Shelley's drafts and notebooks, which have recently been published for the first time, are very revealing about the creative processes behind his poems, and show - through illustrations and doodles - an unexpectedly vivid visual imagination which contributed greatly to the effect of his poetry. Shelley's Visual Imagination analyzes both verbal script and visual sketches in his manuscripts to interpret the lively personifications of concepts such as 'Liberty', 'Anarchy', or 'Life' in his completed poems. Challenging the persistent assumption that Shelley's poetry in particular, and Romantic poetry more generally, reject the visual for expressive voice or music, this first full-length study of the drafts and notebooks combines criticism with a focus upon bibliographic codes and iconic pages. The product of years of close examination of these remarkable texts, this much-anticipated book will be of great value for all students of Shelley and all those interested in the Romantic process of creation.

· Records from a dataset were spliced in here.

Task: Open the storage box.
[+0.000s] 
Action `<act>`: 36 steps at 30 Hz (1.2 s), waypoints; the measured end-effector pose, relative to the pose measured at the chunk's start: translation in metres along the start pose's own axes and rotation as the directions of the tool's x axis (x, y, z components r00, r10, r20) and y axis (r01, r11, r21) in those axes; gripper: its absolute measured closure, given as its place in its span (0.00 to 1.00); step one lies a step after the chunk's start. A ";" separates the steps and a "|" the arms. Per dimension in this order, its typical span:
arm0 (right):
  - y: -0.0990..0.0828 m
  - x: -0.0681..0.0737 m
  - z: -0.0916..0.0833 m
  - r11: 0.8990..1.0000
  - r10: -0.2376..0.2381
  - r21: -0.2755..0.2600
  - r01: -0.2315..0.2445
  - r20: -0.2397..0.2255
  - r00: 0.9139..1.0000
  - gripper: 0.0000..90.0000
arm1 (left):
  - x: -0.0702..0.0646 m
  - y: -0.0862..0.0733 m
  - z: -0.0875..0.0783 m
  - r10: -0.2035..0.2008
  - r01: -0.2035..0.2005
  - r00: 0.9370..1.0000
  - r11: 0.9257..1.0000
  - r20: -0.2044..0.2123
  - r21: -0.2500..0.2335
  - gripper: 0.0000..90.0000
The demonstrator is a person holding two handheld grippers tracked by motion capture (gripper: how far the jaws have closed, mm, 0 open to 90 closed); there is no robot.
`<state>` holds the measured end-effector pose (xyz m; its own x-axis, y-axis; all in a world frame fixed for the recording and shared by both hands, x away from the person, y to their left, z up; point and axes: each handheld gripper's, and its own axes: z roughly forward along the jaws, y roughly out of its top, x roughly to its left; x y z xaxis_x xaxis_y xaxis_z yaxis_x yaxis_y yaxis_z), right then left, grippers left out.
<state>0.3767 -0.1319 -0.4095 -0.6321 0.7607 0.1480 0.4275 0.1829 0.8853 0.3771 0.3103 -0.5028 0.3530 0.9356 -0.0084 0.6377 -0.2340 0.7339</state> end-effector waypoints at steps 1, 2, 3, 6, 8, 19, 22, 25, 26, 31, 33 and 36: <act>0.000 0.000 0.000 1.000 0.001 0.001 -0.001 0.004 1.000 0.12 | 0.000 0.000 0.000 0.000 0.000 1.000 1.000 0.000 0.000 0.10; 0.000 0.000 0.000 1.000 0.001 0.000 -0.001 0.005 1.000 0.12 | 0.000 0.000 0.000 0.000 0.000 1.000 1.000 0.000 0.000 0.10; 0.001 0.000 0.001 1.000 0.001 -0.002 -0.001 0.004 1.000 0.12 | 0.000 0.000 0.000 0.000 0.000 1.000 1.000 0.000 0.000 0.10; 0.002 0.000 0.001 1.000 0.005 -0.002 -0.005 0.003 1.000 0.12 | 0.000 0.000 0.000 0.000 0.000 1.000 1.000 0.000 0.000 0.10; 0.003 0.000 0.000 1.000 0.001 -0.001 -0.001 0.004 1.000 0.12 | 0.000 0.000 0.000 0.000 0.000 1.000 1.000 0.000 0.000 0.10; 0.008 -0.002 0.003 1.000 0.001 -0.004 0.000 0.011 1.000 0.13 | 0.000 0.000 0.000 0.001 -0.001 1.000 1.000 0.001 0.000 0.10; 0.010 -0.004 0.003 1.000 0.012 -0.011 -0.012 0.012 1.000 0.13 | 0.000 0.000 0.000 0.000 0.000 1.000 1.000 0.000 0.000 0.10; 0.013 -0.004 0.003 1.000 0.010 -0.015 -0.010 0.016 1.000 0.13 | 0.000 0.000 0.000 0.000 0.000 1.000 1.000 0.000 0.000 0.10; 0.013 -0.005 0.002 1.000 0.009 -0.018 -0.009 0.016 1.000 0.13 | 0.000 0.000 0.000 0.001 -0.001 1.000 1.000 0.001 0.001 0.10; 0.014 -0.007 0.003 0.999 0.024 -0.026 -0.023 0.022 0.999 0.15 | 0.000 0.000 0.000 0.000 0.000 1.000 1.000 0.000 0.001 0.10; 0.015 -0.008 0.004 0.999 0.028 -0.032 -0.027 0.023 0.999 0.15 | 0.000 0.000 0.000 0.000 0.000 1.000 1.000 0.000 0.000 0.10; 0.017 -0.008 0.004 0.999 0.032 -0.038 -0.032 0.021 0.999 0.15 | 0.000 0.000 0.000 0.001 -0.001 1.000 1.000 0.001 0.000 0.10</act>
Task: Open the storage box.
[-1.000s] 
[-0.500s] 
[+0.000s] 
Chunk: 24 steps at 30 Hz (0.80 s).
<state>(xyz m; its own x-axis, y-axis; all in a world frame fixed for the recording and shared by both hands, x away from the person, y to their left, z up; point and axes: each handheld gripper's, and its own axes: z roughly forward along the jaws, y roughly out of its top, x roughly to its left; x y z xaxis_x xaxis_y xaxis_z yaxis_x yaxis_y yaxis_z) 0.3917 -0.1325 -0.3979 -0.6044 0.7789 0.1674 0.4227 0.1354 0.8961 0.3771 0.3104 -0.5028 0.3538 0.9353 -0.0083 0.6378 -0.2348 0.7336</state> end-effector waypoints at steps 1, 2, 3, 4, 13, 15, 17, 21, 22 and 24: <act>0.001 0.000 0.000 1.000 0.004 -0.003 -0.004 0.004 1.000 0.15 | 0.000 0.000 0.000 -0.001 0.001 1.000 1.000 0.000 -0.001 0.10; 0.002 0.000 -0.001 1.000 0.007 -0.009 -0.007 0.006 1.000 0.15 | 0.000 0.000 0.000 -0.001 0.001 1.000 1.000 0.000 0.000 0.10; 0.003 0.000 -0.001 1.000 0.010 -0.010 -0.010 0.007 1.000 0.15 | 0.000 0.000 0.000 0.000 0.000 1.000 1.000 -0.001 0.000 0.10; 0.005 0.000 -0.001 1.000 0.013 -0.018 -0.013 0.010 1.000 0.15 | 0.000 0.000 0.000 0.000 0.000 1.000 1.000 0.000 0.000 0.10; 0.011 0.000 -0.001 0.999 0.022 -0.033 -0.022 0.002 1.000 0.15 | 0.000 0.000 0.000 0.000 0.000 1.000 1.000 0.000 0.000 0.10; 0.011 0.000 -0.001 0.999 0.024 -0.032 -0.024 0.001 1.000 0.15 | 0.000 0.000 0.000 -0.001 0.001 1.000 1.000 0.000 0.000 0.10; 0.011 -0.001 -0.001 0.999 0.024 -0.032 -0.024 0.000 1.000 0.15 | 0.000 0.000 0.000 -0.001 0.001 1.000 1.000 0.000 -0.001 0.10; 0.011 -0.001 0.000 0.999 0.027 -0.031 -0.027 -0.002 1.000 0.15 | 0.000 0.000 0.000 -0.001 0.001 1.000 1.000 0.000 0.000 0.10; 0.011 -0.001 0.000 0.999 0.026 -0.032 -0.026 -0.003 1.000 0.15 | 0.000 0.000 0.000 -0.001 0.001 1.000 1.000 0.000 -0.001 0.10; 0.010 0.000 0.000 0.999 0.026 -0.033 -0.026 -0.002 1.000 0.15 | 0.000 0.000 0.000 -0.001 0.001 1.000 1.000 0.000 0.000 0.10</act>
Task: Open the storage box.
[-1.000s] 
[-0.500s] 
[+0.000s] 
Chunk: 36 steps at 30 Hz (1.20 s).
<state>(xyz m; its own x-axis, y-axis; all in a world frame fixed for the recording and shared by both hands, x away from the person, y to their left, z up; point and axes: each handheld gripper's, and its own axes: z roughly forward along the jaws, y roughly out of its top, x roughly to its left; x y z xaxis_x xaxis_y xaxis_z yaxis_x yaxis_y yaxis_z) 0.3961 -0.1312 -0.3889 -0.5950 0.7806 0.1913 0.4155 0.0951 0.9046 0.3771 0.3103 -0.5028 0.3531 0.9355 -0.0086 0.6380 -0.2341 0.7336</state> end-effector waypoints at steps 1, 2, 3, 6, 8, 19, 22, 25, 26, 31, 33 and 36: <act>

Nancy Goslee is Professor of English Emerita at the University of Tennessee.
1. Introduction: text and figure; 2. Mab's metamorphoses; 3. 'Hymn to intellectual beauty': visual texts, invisible figure; 4. 'Clear elemental shapes': textual and cultural origins for liberty in the Laon and Cythna notebooks; 5. Anarchy's textual progress: representing liberty; 6. Pursuing revision in Shelley's 'Ode to Liberty'; 7. Dispersoning Emily: drafting as plot in Epipsychidion; 8. 'Compelling/All new successions': death and the poet's figurations in Adonais; 9. The Triumph of Life: figure, history, and inscription.